There’s no doubt that the big question for markets this week and next is whether Bernanke will crank up the printing-press and purchase more US debt, in a so-called QE3. And from my point of view the answer is very easy: yes, he will. Bernanke’s academic career is characterised by him publishing papers on novel ways for government to stimulate the economy. And while he didn’t directly announce a program of easing, he did extend the next Fed policy meeting to two days, possibly to build consensus on the tools and the exact methodology that will be deployed. And with “highly-influential” investment bank Goldman Sachs foreseeing a program of great easing going into 2012  who am I to disagree?


Of course, there is a political dimension to this, too. Washington has taken on a rather hawkish austerity mood. Rick Perry — crony capitalist, philistine and stimulus recipient — recently said that people in Texas would “treat Bernanke pretty ugly” if he printed any more money before the 2012 election, as that would be “playing politics“. Some Fed governors are increasingly hostile to an easing program that they see as having had few or no positive effects. But the real political issue is that of bondholders — particularly the Chinese and Russian governments — becoming increasingly tepid  at the prospect of what they see as greater devaluation. So it is no surprise to me at all that Bernanke’s approach is characterised by subtlety, caution and consensus building, even if the academic Bernanke once told Japan to show some “Rooseveltian resolve” on very much the same issue. Of course, none of these signs is enough for arch-Keynesian agitator Paul Krugman:

John Maynard Keynes:

“But this long run is a misleading guide to current affairs. In the long run we are all dead. Economists set themselves too easy, too useless a task if in tempestuous seasons they can only tell us that when the storm is long past the ocean is flat again.”

Ben Bernanke:

“These are tempestuous times, but when the storm is long past the ocean will be flat again.”

There is one thing that pollicy makers can do to get the money flowing more easily: in 2008 the Fed took the decision to pay interest on excess bank reserves. This was ostensibly to prevent banks from running into leverage woes: the more reserves they held, the less likely they were to go bankrupt. But look at what has happened since the Fed took that decision:

That’s right: hoarding cash. If Bernanke wants to focus on getting cash flowing, they should stop paying interest on excess reserves. All it is doing is raising net real rates, which are clearly still high enough (even with the zero-interest rate policy, and all of the QE) to make cash and low-interest bonds attractive to risk-averse, cash-rich institutional investors, and banks. Of course, unleashing all those excess reserves might have a huge inflationary impact.

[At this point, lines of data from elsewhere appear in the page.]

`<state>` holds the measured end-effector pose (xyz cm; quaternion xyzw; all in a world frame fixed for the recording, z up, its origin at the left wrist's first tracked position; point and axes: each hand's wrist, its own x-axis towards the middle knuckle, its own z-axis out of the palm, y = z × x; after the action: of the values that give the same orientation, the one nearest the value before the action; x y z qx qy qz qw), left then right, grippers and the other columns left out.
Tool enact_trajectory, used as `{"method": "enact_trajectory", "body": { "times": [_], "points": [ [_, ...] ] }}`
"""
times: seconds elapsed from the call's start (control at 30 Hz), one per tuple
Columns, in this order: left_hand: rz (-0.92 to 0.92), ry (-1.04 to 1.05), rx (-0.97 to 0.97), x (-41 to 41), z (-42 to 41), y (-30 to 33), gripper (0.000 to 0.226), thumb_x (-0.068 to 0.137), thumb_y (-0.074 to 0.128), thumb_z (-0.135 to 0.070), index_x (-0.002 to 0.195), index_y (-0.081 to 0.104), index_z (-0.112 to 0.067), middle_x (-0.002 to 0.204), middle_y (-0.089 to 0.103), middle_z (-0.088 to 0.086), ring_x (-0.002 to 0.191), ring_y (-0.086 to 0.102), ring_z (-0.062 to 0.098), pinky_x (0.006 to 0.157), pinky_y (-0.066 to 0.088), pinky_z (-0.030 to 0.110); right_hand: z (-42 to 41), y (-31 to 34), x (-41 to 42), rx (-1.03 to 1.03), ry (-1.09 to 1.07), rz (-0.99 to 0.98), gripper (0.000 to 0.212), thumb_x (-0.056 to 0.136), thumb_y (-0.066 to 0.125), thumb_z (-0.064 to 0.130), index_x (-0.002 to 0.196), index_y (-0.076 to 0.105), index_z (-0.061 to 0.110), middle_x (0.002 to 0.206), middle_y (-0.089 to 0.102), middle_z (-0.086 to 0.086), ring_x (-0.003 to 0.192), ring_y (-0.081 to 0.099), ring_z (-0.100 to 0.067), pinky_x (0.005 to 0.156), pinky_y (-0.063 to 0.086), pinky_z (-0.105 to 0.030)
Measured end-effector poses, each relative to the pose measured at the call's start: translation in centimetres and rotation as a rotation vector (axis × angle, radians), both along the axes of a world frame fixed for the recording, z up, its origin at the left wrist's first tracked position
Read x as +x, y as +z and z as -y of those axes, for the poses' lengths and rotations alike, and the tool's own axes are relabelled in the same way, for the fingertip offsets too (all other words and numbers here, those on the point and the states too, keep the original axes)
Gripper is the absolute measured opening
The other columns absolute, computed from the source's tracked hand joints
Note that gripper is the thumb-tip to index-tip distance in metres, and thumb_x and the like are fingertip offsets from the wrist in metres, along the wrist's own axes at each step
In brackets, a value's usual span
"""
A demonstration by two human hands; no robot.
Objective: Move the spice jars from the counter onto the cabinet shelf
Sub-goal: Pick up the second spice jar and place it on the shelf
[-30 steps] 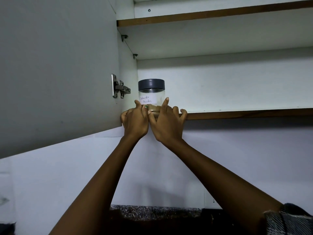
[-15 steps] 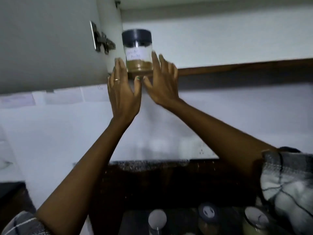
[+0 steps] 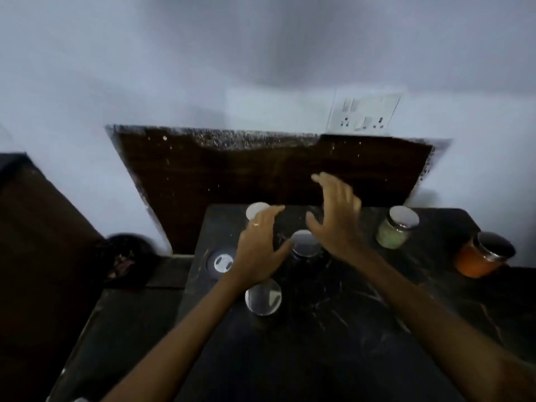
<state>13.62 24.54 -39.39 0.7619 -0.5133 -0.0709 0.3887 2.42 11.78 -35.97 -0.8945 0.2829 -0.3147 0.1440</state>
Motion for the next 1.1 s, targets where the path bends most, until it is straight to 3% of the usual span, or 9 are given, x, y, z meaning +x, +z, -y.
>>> {"method": "enact_trajectory", "body": {
  "times": [0.13,0.3,0.37,0.5,0.63,0.7,0.8,0.93,1.1],
  "points": [
    [-0.158,0.017,0.16,-1.6,-2.9,-6.1,0.061,0.089,0.061,-0.035,0.142,0.036,-0.016,0.146,0.037,0.006,0.134,0.035,0.024,0.109,0.034,0.04,-3.4,-8.1,-3.6,0.253,0.031,-0.224,0.072,0.075,0.066,0.021,0.139,0.036,0.014,0.14,0.043,-0.008,0.129,0.039,-0.029,0.103,0.034,-0.047],
    [-0.51,0.356,0.082,-4.0,-7.2,-10.8,0.077,0.081,0.036,-0.067,0.143,0.03,-0.023,0.145,0.036,0.002,0.132,0.03,0.012,0.106,0.025,0.029,-6.8,-14.1,-5.5,0.71,0.149,-0.674,0.089,0.076,0.07,0.031,0.147,0.015,0.026,0.15,0.032,-0.006,0.137,0.031,-0.027,0.111,0.027,-0.045],
    [-0.609,0.395,0.092,-5.0,-8.4,-12.6,0.084,0.079,0.044,-0.068,0.147,0.022,-0.025,0.151,0.029,0.001,0.138,0.027,0.015,0.111,0.023,0.033,-8.0,-15.1,-5.6,0.887,0.189,-0.64,0.096,0.076,0.072,0.02,0.149,0.01,0.019,0.154,0.026,-0.009,0.141,0.027,-0.025,0.115,0.026,-0.041],
    [-0.751,0.285,0.132,-5.7,-9.3,-15.1,0.099,0.066,0.071,-0.053,0.146,0.023,-0.02,0.148,0.038,0.001,0.136,0.037,0.014,0.113,0.033,0.04,-10.0,-15.6,-5.0,1.014,0.28,-0.492,0.096,0.073,0.068,-0.002,0.148,0.009,0.012,0.154,0.021,-0.008,0.135,0.02,-0.008,0.105,0.02,-0.012],
    [-0.72,0.255,0.119,-5.3,-8.8,-16.3,0.073,0.066,0.08,-0.031,0.124,0.037,-0.043,0.124,0.055,-0.018,0.118,0.052,-0.003,0.094,0.043,0.01,-10.5,-16.1,-4.0,1.015,0.271,-0.439,0.097,0.071,0.067,0.002,0.148,0.011,0.019,0.152,0.028,-0.007,0.137,0.03,-0.016,0.113,0.028,-0.032],
    [-0.666,0.259,0.103,-4.9,-8.5,-16.4,0.069,0.067,0.082,-0.026,0.12,0.039,-0.042,0.118,0.054,-0.024,0.112,0.052,-0.01,0.088,0.042,0.005,-10.4,-16.4,-4.1,0.999,0.252,-0.467,0.098,0.07,0.066,0.004,0.148,0.01,0.023,0.15,0.033,-0.007,0.136,0.036,-0.025,0.111,0.033,-0.042],
    [-0.635,0.267,0.108,-4.7,-8.2,-16.1,0.069,0.066,0.084,-0.029,0.122,0.044,-0.033,0.116,0.057,-0.019,0.109,0.055,-0.005,0.09,0.043,0.012,-10.2,-16.8,-4.6,0.967,0.227,-0.454,0.095,0.07,0.065,0.008,0.147,0.013,0.026,0.149,0.037,-0.006,0.135,0.038,-0.024,0.11,0.035,-0.04],
    [-0.571,0.286,0.127,-4.9,-7.4,-15.4,0.079,0.061,0.08,-0.05,0.128,0.045,-0.027,0.123,0.057,-0.008,0.115,0.055,0.01,0.095,0.046,0.028,-9.9,-17.1,-5.2,0.961,0.204,-0.363,0.089,0.071,0.064,0.008,0.145,0.02,0.028,0.148,0.038,-0.002,0.13,0.036,-0.009,0.102,0.03,-0.02],
    [-0.493,0.319,0.052,-5.1,-5.0,-12.2,0.086,0.056,0.075,-0.063,0.129,0.041,-0.032,0.128,0.05,-0.004,0.118,0.05,0.014,0.1,0.046,0.037,-8.9,-14.7,-4.4,1.016,0.157,-0.108,0.086,0.068,0.072,0.015,0.14,0.029,0.032,0.141,0.046,0.003,0.13,0.044,-0.014,0.108,0.038,-0.034]
  ]
}}
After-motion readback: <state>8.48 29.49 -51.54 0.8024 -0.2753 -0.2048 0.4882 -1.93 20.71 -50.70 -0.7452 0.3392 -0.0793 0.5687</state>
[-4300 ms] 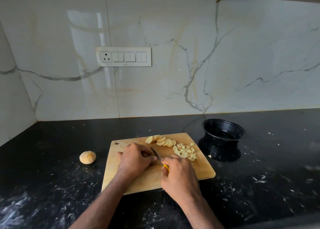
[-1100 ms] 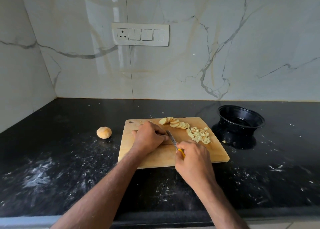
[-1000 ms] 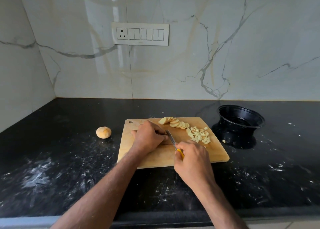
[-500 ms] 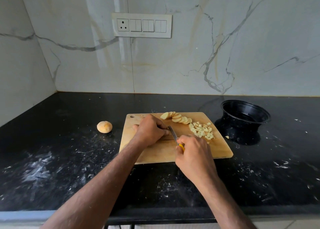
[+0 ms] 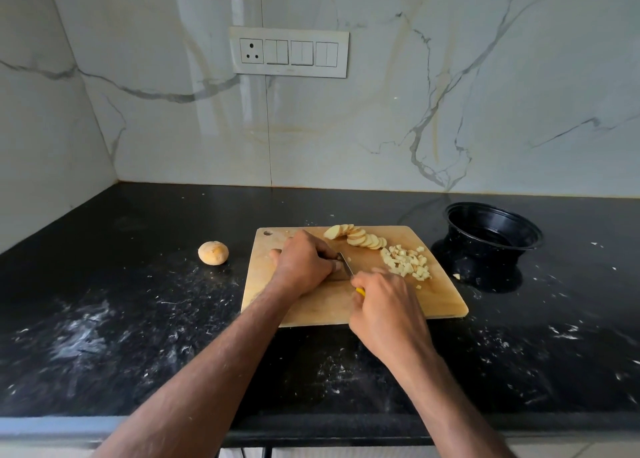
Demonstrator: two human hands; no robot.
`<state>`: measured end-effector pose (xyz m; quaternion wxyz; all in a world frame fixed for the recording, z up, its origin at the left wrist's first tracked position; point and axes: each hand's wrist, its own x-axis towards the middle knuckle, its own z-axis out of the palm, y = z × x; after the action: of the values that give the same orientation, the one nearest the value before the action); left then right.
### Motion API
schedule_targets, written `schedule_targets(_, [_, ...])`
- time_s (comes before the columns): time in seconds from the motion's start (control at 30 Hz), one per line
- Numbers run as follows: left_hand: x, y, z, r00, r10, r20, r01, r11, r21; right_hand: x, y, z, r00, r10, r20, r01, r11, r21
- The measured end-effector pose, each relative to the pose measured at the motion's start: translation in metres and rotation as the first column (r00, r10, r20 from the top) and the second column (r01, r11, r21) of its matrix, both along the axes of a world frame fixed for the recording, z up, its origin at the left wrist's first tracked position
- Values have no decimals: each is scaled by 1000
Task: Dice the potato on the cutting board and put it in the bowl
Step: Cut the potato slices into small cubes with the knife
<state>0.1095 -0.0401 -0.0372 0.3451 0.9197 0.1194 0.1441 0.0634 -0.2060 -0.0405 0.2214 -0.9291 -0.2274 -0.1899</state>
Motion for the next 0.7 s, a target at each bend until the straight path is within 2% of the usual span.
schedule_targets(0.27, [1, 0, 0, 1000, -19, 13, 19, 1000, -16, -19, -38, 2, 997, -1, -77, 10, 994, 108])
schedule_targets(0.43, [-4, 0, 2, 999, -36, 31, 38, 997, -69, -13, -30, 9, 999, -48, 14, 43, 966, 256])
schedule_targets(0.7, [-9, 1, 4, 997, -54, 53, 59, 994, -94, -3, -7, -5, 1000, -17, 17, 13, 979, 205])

But back to Krugman — there are two models of thought here: Krugman believes that the problem is a negative demand shock fuelling a liquidity trap, and that the only way out is to pump what he calculates to be a sufficient level of stimulus. He believes this extra spending will get money circulating, banks lending, and people investing again. The other model of thought — as proposed by Thomas Hoenig, and myself, among others — is that no amount of stimulus would be sufficient, as the underlying problems are structuralOn the 25th of August I wrote:

Those troubles are non-monetary — they are systemic and infrastructural: military overspending, political corruption, public and private indebtedness, withering infrastructure, oil dependence, deindustrialisation, bailout culture, systemic fragility, and so forth

As an investor, why would you choose not to invest money? Is it likely to be because even with a zero-interest rate policy, the Fed not printing enough money, and government spending is not high enough? Or is it more likely to be because of deeper infrastructural, socio-political and geostrategic factors? The death of the dollar as the world’s reserve currency, the rise of China, the potential for an oil shock, etc? In my view, no amount of stimulus or easing can make the real problems go away — all they do is massage the situation a little, and buy time for policy makers to fix the real problems.

So, as much as I believe Krugman is wrong, clearly, we do need to test Krugman’s calculation. Otherwise he (and his intellectual descendants) will just yak on and on about how he was right. So — isn’t it time Obama ditched Geithner and offered the job of Treasury Secretary ’til the end of 2012 — and a blank stimulus cheque — to Paul Krugman? After all, we would get a definitive answer as to whether or not the problems are structural — as I believe — or soluble by stimulus, as Krugman believes.